What if your spouse handed you a tiny, white bean? What if he/she said, “Swallow this magic bean and it will save our marriage”? What if you swallowed the magic bean, but nothing happened. Where was the marriage magic?
It’s not easy to try to save your marriage. If all the people in troubled marriages could swallow a magic bean, divorces would become extinct.
Did you know the most difficult thing to do is acknowledging your part in marital strife and assuming responsibility for your portion in originating the problems?
Do you want to heal your marriage?
How can I Save my Marriage Myself?
What do you think the person said to his/her spouse when the magic bean failed to manifest happily ever after?
It’s human nature to blame your spouse for everything that goes wrong in the marriage. Blame feels right! Somebody needs to be held accountable and it’s not going to be you!
It seems to soothe our self-esteem to reflect on his/her character, maturity or personal style rather than taking responsibility for our own actions.
Don’t let yourself get caught in the never-ending circle of blame. You will find yourself slipping into blame when you start making “you” statements instead of “I”.
“You are stupid to believe in magic beans.”
“You broke your promise and the marriage is still broken.”
“You were mean to play that dumb practical joke.”
Instead of blaming your partner, you can’t go wrong by describing your personal experiences.
“I feel disappointed…”
“I feel disrespected…”
“I expected something else…”
Enough about magic beans.
The important thing to remember from our imaginary exercise is that although blaming the other person can give you a self-righteous glow, it can’t help you negotiate your problems.
Unless you’re clairvoyant, you cannot articulate your spouse’s point of view. Instead, you are falling back on the familiar bad/mad blame game. (“He is always totally selfish.” “She is totally irrational.”)
Another reason we resort to blame is feeling helpless. You realize you didn’t cause the problem, but instead of identifying a conflict, you choose to blame it on your partner.
Would you rather be right or be happy? You can open a new vista of possibilities by admitting when you were wrong.
How Can I Save my Marriage Myself ?
By making positive changes:
When you stop pointing fingers and making accusations you will experience a positive energy shift. As you begin your journey to self-improvement you will naturally initiate positive changes.
When your spouse begins to observe your enhanced self-worth, it acts as an impetus for him to make healthy changes. The important thing to remember is that you can change yourself but you can’t change your partner.

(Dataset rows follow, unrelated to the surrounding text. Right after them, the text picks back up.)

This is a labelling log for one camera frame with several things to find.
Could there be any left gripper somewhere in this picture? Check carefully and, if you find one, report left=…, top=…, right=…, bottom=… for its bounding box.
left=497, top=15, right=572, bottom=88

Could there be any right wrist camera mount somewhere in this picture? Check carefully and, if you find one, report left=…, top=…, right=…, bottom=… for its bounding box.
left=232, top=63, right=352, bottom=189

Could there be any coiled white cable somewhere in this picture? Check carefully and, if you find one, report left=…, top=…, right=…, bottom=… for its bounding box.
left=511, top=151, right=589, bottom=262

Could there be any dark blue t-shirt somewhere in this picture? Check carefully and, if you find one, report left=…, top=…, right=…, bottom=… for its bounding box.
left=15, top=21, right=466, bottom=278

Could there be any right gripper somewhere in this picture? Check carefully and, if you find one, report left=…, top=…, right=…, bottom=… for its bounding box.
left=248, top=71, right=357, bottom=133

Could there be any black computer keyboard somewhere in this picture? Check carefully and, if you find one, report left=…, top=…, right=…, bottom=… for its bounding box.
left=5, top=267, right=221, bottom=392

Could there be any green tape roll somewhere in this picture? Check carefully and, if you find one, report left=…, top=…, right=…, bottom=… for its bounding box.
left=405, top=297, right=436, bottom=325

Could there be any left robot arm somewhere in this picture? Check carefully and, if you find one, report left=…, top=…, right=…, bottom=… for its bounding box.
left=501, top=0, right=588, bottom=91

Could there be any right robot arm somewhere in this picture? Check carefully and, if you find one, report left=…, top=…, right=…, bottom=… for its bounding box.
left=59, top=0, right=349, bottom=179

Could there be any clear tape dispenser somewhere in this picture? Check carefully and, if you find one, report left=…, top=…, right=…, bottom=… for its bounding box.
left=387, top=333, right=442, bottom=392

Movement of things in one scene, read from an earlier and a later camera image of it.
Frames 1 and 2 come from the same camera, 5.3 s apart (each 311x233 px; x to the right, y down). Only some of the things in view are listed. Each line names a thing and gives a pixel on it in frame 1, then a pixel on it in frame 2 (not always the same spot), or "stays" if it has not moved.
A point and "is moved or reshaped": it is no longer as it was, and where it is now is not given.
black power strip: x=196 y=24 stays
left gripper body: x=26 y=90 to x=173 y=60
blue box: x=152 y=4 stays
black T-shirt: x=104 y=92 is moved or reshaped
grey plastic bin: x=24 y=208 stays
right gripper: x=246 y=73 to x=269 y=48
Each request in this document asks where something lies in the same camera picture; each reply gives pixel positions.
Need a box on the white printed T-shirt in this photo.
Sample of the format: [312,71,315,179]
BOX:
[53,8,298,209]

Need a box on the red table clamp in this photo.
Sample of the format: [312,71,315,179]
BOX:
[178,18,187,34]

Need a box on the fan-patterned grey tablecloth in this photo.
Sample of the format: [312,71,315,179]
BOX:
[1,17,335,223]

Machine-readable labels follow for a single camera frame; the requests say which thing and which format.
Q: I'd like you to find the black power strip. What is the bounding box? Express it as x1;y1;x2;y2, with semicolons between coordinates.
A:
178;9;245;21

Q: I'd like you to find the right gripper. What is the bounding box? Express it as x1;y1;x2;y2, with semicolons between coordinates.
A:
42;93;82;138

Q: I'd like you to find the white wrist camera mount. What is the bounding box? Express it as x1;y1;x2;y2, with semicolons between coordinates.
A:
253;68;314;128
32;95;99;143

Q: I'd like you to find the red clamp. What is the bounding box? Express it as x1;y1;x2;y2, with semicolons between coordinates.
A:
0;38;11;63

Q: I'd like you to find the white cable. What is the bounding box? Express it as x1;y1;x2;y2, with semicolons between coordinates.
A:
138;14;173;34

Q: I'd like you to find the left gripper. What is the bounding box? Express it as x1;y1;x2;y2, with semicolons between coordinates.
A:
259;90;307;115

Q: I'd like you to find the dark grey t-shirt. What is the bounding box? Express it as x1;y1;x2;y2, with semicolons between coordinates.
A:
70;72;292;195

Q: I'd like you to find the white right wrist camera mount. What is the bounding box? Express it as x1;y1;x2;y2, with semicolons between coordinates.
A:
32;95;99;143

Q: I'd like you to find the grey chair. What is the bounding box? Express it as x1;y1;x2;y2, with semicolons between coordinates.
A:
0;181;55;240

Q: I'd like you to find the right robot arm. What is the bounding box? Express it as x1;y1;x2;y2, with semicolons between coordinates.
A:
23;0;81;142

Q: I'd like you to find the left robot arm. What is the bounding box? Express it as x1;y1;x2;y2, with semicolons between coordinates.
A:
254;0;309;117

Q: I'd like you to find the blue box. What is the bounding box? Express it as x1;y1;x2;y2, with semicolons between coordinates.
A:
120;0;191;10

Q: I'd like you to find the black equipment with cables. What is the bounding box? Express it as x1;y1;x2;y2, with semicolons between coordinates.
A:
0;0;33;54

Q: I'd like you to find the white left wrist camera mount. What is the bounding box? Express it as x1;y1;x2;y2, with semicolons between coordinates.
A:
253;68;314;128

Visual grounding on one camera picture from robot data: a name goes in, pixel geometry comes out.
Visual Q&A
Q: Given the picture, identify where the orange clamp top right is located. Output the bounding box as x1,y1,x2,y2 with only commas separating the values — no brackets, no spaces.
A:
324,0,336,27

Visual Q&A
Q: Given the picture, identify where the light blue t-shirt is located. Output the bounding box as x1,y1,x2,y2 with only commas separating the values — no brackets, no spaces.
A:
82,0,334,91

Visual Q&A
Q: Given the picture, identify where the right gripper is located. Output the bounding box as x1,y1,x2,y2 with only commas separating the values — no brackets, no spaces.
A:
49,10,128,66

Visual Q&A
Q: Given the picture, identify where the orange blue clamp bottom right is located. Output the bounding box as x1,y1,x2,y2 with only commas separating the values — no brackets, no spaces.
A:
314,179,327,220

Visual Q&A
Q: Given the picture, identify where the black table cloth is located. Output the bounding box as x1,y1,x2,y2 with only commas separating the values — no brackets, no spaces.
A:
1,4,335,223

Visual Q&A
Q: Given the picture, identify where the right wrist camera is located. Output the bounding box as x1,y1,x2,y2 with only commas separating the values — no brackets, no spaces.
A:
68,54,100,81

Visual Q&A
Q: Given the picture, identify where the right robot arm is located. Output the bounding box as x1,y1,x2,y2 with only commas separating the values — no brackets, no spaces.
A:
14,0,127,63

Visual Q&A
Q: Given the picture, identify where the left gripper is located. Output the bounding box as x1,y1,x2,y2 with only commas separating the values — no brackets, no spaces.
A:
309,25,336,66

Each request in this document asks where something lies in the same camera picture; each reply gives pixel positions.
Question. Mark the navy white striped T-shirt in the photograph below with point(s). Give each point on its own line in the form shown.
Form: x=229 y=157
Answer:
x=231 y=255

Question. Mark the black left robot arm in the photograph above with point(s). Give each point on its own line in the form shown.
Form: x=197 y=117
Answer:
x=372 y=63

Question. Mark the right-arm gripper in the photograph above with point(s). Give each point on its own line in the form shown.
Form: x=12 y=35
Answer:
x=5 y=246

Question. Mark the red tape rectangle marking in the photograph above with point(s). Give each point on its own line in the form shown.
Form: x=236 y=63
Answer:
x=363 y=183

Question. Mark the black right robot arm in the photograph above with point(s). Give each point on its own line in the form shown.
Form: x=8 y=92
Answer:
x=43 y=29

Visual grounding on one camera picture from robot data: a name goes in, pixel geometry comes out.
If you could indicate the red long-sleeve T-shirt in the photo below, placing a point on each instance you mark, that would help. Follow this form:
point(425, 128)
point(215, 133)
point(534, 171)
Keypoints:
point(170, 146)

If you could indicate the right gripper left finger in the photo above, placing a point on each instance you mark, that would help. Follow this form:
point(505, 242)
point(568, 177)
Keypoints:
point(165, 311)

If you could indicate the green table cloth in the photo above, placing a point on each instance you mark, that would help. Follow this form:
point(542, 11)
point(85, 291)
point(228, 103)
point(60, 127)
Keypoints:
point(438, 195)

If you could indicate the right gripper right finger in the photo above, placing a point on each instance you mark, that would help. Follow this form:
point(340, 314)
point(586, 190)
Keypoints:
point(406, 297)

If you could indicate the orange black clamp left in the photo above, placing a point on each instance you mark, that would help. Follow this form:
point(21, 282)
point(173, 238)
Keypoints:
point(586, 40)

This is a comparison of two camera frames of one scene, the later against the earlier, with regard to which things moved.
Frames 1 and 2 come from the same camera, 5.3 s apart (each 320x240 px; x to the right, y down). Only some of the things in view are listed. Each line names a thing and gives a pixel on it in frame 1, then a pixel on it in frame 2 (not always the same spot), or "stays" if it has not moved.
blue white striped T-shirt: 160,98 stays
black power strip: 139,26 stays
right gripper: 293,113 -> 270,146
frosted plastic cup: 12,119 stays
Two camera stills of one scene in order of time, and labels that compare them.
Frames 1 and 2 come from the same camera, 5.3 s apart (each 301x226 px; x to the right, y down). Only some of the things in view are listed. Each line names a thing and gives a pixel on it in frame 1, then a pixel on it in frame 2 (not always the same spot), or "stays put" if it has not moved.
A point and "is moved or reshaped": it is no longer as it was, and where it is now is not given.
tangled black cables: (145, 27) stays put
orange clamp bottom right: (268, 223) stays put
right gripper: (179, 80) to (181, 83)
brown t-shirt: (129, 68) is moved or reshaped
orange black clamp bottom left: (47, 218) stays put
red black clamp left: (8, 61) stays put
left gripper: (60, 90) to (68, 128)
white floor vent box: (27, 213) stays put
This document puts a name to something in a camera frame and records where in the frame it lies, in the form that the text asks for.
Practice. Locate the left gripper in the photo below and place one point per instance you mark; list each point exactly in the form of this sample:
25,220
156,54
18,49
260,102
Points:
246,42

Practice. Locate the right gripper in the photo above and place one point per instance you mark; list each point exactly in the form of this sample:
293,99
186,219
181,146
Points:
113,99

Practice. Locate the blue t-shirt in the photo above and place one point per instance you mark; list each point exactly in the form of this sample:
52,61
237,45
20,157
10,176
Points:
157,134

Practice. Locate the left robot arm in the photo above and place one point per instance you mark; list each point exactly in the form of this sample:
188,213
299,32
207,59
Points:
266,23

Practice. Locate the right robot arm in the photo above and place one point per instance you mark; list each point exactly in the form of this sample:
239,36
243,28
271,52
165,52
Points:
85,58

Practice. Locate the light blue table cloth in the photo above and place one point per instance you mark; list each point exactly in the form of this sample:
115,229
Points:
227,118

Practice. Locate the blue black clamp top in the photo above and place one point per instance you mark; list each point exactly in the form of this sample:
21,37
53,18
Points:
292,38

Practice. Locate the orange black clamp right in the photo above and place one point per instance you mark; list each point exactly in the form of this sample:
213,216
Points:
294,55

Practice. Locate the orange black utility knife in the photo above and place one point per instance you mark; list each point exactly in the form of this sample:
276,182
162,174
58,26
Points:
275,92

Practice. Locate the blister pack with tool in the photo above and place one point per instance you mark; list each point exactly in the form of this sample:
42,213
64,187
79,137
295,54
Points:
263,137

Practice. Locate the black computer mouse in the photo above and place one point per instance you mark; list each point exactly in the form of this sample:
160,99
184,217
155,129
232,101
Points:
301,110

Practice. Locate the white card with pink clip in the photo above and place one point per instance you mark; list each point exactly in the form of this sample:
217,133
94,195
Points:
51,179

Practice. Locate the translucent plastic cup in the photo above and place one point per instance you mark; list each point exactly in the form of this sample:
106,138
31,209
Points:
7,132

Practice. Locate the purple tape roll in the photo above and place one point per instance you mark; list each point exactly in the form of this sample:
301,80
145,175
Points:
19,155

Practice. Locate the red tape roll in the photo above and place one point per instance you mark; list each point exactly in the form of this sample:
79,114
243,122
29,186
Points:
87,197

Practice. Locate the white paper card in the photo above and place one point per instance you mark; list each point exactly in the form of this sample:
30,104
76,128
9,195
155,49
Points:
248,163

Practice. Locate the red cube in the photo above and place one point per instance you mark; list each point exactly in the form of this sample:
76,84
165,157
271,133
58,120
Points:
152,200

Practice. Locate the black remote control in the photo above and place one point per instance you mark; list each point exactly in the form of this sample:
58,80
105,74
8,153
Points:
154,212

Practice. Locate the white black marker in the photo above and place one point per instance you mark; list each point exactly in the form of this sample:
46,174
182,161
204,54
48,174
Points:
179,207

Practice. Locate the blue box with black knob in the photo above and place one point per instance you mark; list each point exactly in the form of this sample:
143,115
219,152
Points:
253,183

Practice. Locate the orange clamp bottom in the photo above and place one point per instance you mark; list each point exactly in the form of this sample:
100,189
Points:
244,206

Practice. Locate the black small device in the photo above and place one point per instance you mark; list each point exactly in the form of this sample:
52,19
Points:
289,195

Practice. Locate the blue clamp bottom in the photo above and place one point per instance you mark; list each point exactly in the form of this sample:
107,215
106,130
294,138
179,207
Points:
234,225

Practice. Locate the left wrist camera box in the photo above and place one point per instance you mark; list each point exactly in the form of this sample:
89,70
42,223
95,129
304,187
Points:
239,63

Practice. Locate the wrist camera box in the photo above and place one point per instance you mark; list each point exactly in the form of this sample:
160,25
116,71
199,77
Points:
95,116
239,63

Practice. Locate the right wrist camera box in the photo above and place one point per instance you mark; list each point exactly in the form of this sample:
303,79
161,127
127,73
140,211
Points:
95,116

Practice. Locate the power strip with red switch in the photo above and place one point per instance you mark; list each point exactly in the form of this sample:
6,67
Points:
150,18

As you break negative habit patterns, such as complaining and blaming, chances are he/she will respect your new thought and positive influence. Don’t be surprised if your spouse begins following in your footsteps.
What you are doing, perhaps without knowing it, is creating a win/win environment. You’re learning to stop and take a cleansing breath before expressing hostility. You’re starting to realize that if you scream and blame, you’re wasting valuable time being frustrated.
It’s all about reacting immediately to what your partner did or said. Instead take a few seconds to be silent. Ask yourself, how did what he/she did or said affect me? Try to identify your feelings. Am I angry, insulted, hurt, betrayed?
You can’t respond if you don’t understand how you feel. Instead of reacting from anger or fear, tell your spouse exactly how you feel. Maybe this won’t work for the first six or five times.
That’s O.K.! Your marriage didn’t deteriorate magaically. When you are the only one working on saving your marriage, you only need to believe you can do it.
Here is a helper tool: After a confrontation that ended unsatisfactorily, take some quiet time alone. Write out the event exactly as you remember it happening.
Now, close your eyes and let the event unfold in your mind but with a better resolution. Afterwards, write out any insights about what you could have said/done differently to create a happier ending.
How can I save my Marriage Myself Quickly?
Kill them with kindness.
Aren’t universal truths wonderful? They are wonderful because they work! Countless scientific studies have shown that couples who are kind to each other stay together.
You’re learning to communicate better. Taking the blame out of communication leaves a void. One of the best ways to save your marriage by yourself is to fill that gap with kindness.